▸ **Directions**
From the first line of the data below through the line holding "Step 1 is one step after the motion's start", output each line exactly and leave the pictures out.

▸ **Data section**

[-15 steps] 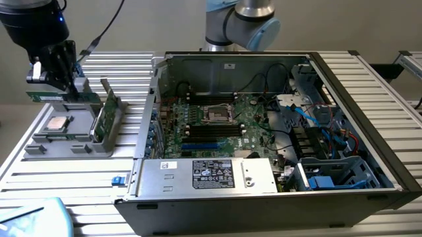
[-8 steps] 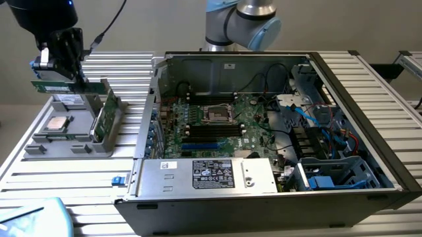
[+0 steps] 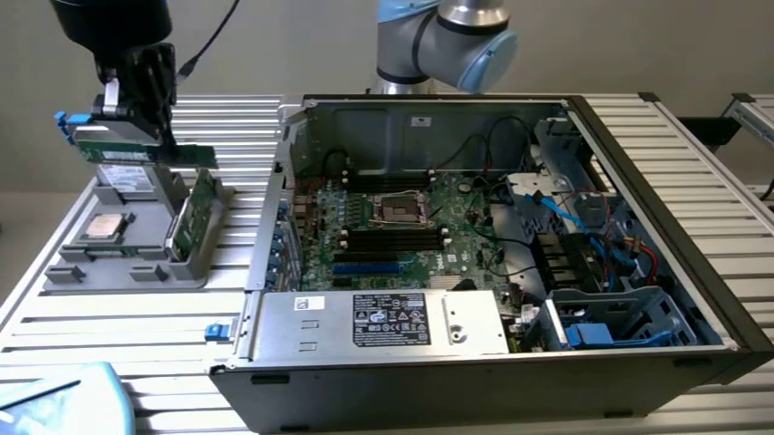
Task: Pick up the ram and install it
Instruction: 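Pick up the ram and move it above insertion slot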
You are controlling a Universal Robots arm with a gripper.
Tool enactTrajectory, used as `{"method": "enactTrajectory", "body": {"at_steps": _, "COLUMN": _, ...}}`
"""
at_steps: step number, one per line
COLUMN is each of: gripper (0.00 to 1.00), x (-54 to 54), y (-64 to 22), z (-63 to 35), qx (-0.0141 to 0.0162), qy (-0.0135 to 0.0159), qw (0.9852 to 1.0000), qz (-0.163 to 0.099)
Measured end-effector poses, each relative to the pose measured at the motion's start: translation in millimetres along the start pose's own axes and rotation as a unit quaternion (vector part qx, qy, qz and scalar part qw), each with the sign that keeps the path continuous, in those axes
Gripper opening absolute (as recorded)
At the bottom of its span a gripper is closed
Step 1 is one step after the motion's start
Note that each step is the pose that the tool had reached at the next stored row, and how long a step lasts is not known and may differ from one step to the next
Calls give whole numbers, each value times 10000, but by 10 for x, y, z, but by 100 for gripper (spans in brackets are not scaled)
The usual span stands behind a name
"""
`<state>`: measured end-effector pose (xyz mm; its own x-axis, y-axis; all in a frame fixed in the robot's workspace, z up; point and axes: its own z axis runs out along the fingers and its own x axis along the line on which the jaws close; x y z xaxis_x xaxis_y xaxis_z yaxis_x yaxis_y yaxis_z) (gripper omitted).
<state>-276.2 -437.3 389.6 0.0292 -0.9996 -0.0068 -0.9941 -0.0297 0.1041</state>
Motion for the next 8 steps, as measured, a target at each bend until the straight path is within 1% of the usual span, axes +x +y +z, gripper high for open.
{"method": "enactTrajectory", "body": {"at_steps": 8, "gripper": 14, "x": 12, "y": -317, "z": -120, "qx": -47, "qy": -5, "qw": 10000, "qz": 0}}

▸ **Output**
[-15 steps] 
[-8 steps] 
[+0 steps] 
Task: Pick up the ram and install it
Instruction: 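Pick up the ram and move it above insertion slot
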You are controlling a Universal Robots arm with a gripper.
Tool enactTrajectory, used as `{"method": "enactTrajectory", "body": {"at_steps": _, "COLUMN": _, ...}}`
"""
at_steps: step number, one per line
COLUMN is each of: gripper (0.00 to 1.00), x (-54 to 54), y (-64 to 22), z (-63 to 35), qx (-0.0141 to 0.0162), qy (-0.0135 to 0.0159), qw (0.9852 to 1.0000), qz (-0.163 to 0.099)
Measured end-effector poses, each relative to the pose measured at the motion's start: translation in millimetres along the start pose's own axes and rotation as a unit quaternion (vector part qx, qy, qz and scalar part qw), each with the sign that keeps the path continuous, in those axes
Gripper opening absolute (as recorded)
At the bottom of its span a gripper is closed
Step 1 is one step after the motion's start

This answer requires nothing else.